Currently a Research Fellow at Photography and The Archive Research Centre, University of the Arts, London, I am working on an AHRC research project that examines the role of the arts in reconciliation processes. I also continue to be a Research Fellow at Goldsmiths University where I completed my PhD in Visual Sociology in 2015. Co-founder of PhotoVoice, I co-directed the organisation for its first 10 years (1999-2009).
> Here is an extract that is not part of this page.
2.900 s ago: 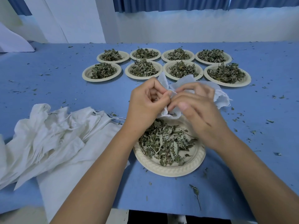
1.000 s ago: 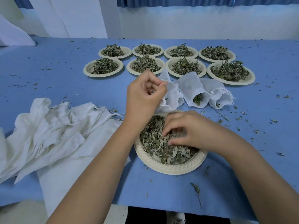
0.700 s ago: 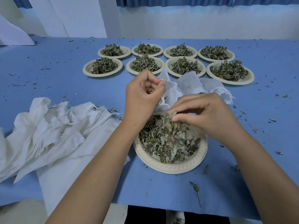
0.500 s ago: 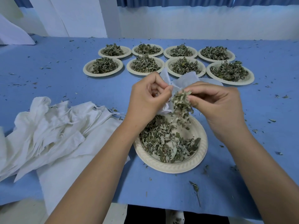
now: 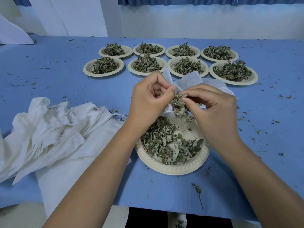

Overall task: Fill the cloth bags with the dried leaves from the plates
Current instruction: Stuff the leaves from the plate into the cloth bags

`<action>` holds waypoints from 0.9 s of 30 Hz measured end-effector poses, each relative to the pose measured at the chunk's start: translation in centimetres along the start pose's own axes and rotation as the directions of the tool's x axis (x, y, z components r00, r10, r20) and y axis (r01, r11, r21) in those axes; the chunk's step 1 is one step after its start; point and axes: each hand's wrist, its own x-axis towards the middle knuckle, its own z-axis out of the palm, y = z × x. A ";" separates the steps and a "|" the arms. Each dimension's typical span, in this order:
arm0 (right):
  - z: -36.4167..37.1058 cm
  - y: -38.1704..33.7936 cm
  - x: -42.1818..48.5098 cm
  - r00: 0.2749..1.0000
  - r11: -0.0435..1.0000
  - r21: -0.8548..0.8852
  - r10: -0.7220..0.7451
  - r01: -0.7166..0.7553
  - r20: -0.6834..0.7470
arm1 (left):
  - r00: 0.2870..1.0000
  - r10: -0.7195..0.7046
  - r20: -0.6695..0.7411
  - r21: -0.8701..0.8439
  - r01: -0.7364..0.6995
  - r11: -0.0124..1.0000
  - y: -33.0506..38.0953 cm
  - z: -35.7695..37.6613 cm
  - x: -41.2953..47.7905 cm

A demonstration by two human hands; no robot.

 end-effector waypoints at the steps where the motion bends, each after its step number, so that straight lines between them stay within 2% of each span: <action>1: 0.0 0.1 0.0 0.999 0.999 -0.040 -0.030 0.031 0.015 | 1.000 0.004 0.008 -0.001 -0.004 1.000 0.0 0.0 0.0; 4: 0.2 0.4 -0.2 0.984 0.970 -0.192 -0.125 0.148 0.127 | 0.998 0.015 0.053 0.040 -0.017 0.999 -0.1 0.2 -0.2; 6: 0.4 0.6 -0.2 0.967 0.949 -0.256 -0.130 0.185 0.219 | 0.995 0.027 0.093 0.101 -0.037 0.994 -0.1 0.3 -0.3; 8: 0.3 0.6 -0.1 0.965 0.957 -0.241 -0.102 0.162 0.241 | 0.995 0.032 0.097 0.124 -0.044 0.991 -0.2 0.3 -0.3; 11: -0.1 0.3 0.1 0.978 0.986 -0.143 -0.051 0.081 0.202 | 0.998 0.030 0.055 0.113 -0.036 0.993 -0.1 0.2 -0.3; 14: -0.1 0.2 0.0 0.977 0.981 -0.139 -0.108 0.134 0.184 | 0.996 0.033 0.086 0.114 -0.043 0.993 -0.1 0.2 -0.4; 16: 0.2 0.4 0.0 0.964 0.967 -0.202 -0.105 0.157 0.245 | 0.991 0.027 0.133 0.124 -0.044 0.991 -0.1 0.4 -0.5; 18: 0.2 0.6 0.1 0.950 0.975 -0.191 -0.053 0.116 0.308 | 0.989 0.017 0.145 0.131 -0.036 0.991 0.0 0.4 -0.5; 21: -0.2 0.4 0.3 0.925 0.998 -0.044 0.067 -0.054 0.373 | 0.999 0.015 0.045 0.101 -0.020 0.995 0.0 0.2 -0.2; 23: -0.8 0.4 0.5 0.910 0.992 0.059 0.074 -0.107 0.408 | 0.999 0.000 -0.037 0.073 0.002 0.997 0.1 0.0 0.0; 27: -1.0 0.4 0.6 0.913 0.999 -0.007 -0.037 0.044 0.407 | 0.995 -0.038 -0.095 0.042 0.042 0.998 0.2 0.0 0.2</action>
Here I developed participatory photography methods and projects with marginalised groups in many parts of the world working on long term projects with refugee youth and with therapeutic photography; I produced a number of resources and had the great privilege to work with a thriving network of photographers, collaborators, participants and NGO partners.
I wear various professional hats but my interest in each of these modes, whether it be as a social entrepreneur, researcher, project manager, facilitator, academic or activist, is the same. I am concerned with the collaborative production and strategic use of images for social change. I am interested in how people use the visual to advocate, enable dialogue and facilitate an engagement with difference. Images are paradoxical: they can work to stigmatise people but also have the potential to act as catalysts for changing how we see each other and ourselves. Through my work I seek to push forward the ways we think about and use images as tools for social change.
My work has been recognized by awards from The Beacon Fellowship (shortlisted, Young Philanthropist of the Year 2005), The Charity Awards (Winner Arts and Culture Charity 2003, Winner Best New Charity 2004) and the UK's Royal Photographic Society (Winner of The Hood Medal for outstanding advance in photography for public service 2010).